La communication politique face aux crises sanitaires : les enseignements
La gestion des crises sanitaires a toujours mis la communication politique à l’épreuve. Dans une interview accordée à M6, Florian Silnicki, expert en communication de crise et fondateur de l’agence LaFrenchCom, est revenu sur deux épisodes marquants en France : la canicule de 2003 et la grippe H1N1 en 2009. Il décrypte les erreurs de communication et les stratégies qui auraient pu être adoptées pour préserver la confiance du public.
La canicule de 2003 : l’échec symbolique d’une communication déconnectée
En août 2003, alors que la France faisait face à une canicule exceptionnelle qui allait coûter la vie à près de 15 000 personnes, le ministre de la Santé de l’époque, Jean-François Mattéi, apparaissait au journal de 20h de TF1 en polo noir depuis sa maison de vacances dans le Var. Cette image a marqué les esprits par son apparente déconnexion avec la gravité de la situation sanitaire.
Florian Silnicki souligne que cet épisode illustre à quel point les symboles jouent un rôle essentiel en communication de crise. «Le ministre a donné l’impression qu’il n’était pas au cœur de l’action, qu’il ne partageait pas l’angoisse des Français à ce moment précis. Le choix vestimentaire et le décor, bien que secondaires en apparence, ont envoyé un message contradictoire avec la nécessité de mobiliser la nation autour de cet enjeu sanitaire majeur» analyse-t-il. Une communication politique plus adaptée aurait impliqué une posture symbolisant l’urgence et l’empathie, à l’instar d’un discours solennel depuis un centre de crise.
2009 : Roselyne Bachelot, de la critique au rétablissement
La crise de la grippe H1N1 en 2009 a également mis en lumière les difficultés auxquelles sont confrontés les responsables politiques en matière de communication. Alors ministre de la Santé, Roselyne Bachelot avait été très critiquée pour avoir commandé massivement des masques et des vaccins. Cette décision avait suscité des accusations de gaspillage financier, l’épidémie n’ayant pas eu l’ampleur redoutée.
Pourtant, Florian Silnicki souligne que cette gestion, alors controversée, s’est révélée visionnaire à l’aune de la crise du COVID-19. «Les responsables politiques doivent anticiper et parfois prendre des décisions impopulaires pour prévenir des catastrophes. Dans le cas de Roselyne Bachelot, ce qui était perçu comme une sur-préparation a été réhabilité comme un modèle de prévoyance dans une situation similaire» explique-t-il. Cette réhabilitation montre l’importance d’une communication pédagogique et transparente pour expliquer des choix stratégiques parfois complexes.
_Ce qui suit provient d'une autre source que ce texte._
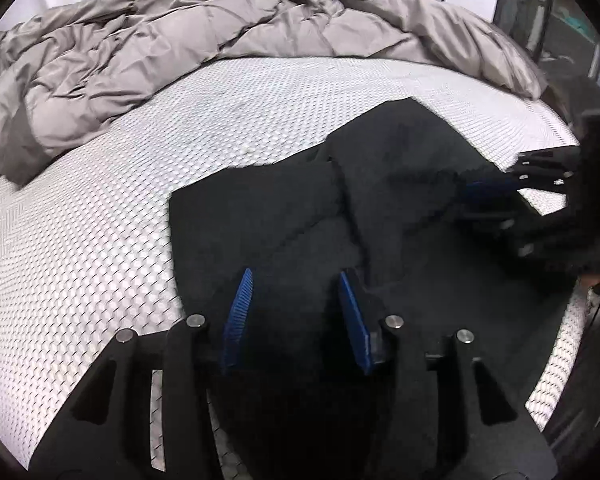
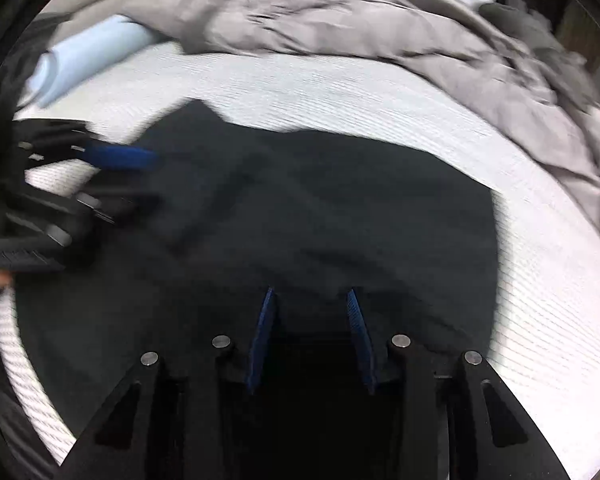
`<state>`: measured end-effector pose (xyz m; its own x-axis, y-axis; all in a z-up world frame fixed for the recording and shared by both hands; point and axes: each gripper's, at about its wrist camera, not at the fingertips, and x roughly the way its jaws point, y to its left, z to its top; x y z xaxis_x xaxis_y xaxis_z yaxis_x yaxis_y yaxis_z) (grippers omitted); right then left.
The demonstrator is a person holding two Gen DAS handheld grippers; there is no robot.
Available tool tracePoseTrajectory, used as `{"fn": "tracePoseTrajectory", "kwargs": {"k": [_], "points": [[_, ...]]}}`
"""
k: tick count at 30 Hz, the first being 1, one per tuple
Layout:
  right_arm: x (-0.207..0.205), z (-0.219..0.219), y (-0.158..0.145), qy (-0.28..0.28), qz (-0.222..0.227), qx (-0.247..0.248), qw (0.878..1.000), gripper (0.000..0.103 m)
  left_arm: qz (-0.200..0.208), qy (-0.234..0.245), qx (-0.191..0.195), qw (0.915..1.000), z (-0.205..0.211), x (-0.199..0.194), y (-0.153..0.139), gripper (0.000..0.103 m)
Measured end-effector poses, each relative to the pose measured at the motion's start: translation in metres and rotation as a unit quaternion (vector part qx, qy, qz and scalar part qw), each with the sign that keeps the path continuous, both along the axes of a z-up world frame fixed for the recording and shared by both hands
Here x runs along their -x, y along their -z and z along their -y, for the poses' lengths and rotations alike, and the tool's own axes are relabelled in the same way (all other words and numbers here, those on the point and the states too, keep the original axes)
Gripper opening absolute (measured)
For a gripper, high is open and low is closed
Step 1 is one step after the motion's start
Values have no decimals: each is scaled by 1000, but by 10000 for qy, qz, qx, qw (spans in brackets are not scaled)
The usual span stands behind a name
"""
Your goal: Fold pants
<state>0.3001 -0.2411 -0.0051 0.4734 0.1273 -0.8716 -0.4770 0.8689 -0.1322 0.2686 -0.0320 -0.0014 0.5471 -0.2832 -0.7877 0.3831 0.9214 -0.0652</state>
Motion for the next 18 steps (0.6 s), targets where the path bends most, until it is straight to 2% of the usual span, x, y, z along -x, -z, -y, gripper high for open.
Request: {"fn": "tracePoseTrajectory", "kwargs": {"k": [2, 5, 8, 11, 14, 16, 18], "points": [[4, 9, -5, -51, -10, -237, 9997, 37, -7, -132, -6, 9999, -3, 6, -5, 41], [14, 3, -12, -119, 66, -261, 9996, 38, 247, -179, 271, 9992, -8, 10, -25, 40], [10, -15, -24, -302, 135, -776, 9964, 39, 264, -271, 360, 9986, -5, -6, -30, 40], [-8, -38, -18, -215, 169, -769, 9967, 39, -6, -336, 346, 9988, 2, -27, -14, 40], [-23, -45, 7, -51, -26, -327, 9994, 39, -61, -240, 277, 9993, 1, -31, -2, 40], [-22, -36, 5, -7, -24, -343, 9994, 39, -24, -221, 213, 9995, -5, -27, -2, 42], [-18, -19, 1, 194, 61, -58, 9998, 39, -2, -348, 83, 9994, -13, -21, -1, 42]]}}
Les leçons d’une bonne communication de crise
Selon Florian Silnicki, ces deux épisodes soulignent des principes fondamentaux de la communication en situation de crise sanitaire :
- La symbolique est cruciale : Les responsables doivent apparaître comme mobilisés et empathiques. Chaque détail, du lieu d’où ils parlent à leur tenue vestimentaire, contribue à façonner la perception publique.
- La pédagogie renforce la crédibilité : Expliquer clairement les raisons derrière les décisions — même celles susceptibles d’être critiquées — permet de préserver la confiance.
- L’anticipation, un investissement nécessaire : Des mesures préventives peuvent sembler excessives sur le moment, mais elles préservent des vies et réduisent les coûts à long terme.
Vers une communication de crise sanitaire rénovée
Enfin, Florian Silnicki appelle à une évolution de la communication politique pour accompagner les crises sanitaires. « Il faut réinventer une forme de communication plus humaine, ancrée dans le réel, où l’authenticité prime sur la mise en scène. Dans un monde hyperconnecté, le public attend de la sincérité et de la cohérence » conclut-il.
Ces enseignements, tirés de deux épisodes emblématiques, résonnent aujourd’hui alors que la gestion des pandémies reste un enjeu majeur pour les dirigeants du monde entier.